--- START ---

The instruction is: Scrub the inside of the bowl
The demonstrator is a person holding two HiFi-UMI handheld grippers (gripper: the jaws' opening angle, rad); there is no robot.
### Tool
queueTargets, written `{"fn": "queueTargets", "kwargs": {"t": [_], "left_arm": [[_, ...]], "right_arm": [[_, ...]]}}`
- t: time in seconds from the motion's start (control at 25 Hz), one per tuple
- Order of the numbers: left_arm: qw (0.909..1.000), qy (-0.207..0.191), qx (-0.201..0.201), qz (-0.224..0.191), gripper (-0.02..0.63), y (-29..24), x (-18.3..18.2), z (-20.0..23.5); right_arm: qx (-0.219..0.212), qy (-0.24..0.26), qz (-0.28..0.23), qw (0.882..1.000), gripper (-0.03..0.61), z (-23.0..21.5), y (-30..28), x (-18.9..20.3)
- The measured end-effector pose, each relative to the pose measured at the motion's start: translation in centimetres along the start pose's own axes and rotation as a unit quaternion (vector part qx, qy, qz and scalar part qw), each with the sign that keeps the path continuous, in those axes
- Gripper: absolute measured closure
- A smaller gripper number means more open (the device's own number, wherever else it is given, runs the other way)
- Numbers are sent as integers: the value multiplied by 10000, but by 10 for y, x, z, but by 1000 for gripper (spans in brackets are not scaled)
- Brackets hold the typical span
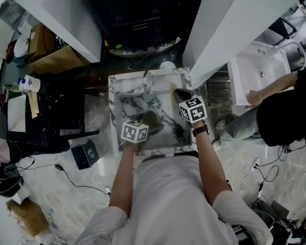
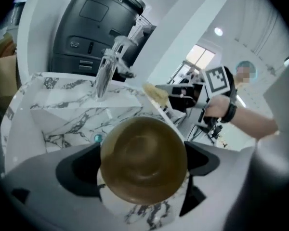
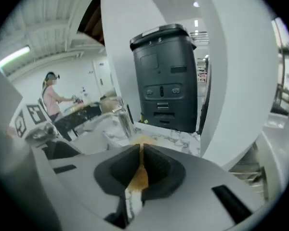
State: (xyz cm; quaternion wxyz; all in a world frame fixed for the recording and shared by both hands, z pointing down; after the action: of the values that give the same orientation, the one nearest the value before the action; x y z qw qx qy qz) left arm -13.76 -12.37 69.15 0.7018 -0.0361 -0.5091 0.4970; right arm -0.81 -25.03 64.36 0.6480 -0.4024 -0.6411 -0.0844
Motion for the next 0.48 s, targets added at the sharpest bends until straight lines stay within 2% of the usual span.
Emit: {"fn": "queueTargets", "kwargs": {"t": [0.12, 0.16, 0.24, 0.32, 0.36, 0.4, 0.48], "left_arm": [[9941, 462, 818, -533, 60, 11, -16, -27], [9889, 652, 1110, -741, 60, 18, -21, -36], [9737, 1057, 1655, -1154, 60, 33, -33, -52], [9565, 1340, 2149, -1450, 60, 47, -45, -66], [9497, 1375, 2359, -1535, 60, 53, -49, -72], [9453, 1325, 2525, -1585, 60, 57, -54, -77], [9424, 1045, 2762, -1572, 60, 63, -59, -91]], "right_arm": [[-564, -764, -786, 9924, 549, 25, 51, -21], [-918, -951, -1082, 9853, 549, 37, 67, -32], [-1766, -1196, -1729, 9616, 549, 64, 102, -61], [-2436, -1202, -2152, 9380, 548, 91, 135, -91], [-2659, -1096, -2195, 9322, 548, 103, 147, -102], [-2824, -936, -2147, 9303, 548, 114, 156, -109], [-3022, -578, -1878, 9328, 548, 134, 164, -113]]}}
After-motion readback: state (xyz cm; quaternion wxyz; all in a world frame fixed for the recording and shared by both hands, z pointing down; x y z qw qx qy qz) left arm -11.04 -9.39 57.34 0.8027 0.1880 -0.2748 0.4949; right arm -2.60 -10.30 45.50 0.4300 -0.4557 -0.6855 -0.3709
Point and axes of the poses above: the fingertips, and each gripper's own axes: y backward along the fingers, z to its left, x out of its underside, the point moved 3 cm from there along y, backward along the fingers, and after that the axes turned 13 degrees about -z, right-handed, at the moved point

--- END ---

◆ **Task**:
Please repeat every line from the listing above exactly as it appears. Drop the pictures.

◆ **Solution for this task**:
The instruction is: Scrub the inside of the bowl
The demonstrator is a person holding two HiFi-UMI handheld grippers (gripper: the jaws' opening angle, rad); there is no robot.
### Tool
queueTargets, written `{"fn": "queueTargets", "kwargs": {"t": [_], "left_arm": [[_, ...]], "right_arm": [[_, ...]]}}`
- t: time in seconds from the motion's start (control at 25 Hz), one per tuple
- Order of the numbers: left_arm: qw (0.909..1.000), qy (-0.207..0.191), qx (-0.201..0.201), qz (-0.224..0.191), gripper (-0.02..0.63), y (-29..24), x (-18.3..18.2), z (-20.0..23.5); right_arm: qx (-0.219..0.212), qy (-0.24..0.26), qz (-0.28..0.23), qw (0.882..1.000), gripper (-0.03..0.61), z (-23.0..21.5), y (-30..28), x (-18.9..20.3)
- The measured end-effector pose, each relative to the pose measured at the motion's start: translation in centimetres along the start pose's own axes and rotation as a unit quaternion (vector part qx, qy, qz and scalar part qw), each with the sign that keeps the path continuous, in those axes
- Gripper: absolute measured closure
- A smaller gripper number means more open (the device's own number, wherever else it is given, runs the other way)
- Numbers are sent as integers: the value multiplied by 10000, but by 10 for y, x, z, but by 1000 for gripper (spans in brackets are not scaled)
- Brackets hold the typical span
State: (xyz cm; quaternion wxyz; all in a world frame fixed for the recording and shared by both hands, z pointing down; after the action: of the values that give the same orientation, the one nearest the value before the action; x y z qw qx qy qz) left arm -13.76 -12.37 69.15 0.7018 -0.0361 -0.5091 0.4970; right arm -0.81 -25.03 64.36 0.6480 -0.4024 -0.6411 -0.0844
Motion for the next 0.48 s, targets added at the sharpest bends until straight lines stay within 2% of the usual span.
Emit: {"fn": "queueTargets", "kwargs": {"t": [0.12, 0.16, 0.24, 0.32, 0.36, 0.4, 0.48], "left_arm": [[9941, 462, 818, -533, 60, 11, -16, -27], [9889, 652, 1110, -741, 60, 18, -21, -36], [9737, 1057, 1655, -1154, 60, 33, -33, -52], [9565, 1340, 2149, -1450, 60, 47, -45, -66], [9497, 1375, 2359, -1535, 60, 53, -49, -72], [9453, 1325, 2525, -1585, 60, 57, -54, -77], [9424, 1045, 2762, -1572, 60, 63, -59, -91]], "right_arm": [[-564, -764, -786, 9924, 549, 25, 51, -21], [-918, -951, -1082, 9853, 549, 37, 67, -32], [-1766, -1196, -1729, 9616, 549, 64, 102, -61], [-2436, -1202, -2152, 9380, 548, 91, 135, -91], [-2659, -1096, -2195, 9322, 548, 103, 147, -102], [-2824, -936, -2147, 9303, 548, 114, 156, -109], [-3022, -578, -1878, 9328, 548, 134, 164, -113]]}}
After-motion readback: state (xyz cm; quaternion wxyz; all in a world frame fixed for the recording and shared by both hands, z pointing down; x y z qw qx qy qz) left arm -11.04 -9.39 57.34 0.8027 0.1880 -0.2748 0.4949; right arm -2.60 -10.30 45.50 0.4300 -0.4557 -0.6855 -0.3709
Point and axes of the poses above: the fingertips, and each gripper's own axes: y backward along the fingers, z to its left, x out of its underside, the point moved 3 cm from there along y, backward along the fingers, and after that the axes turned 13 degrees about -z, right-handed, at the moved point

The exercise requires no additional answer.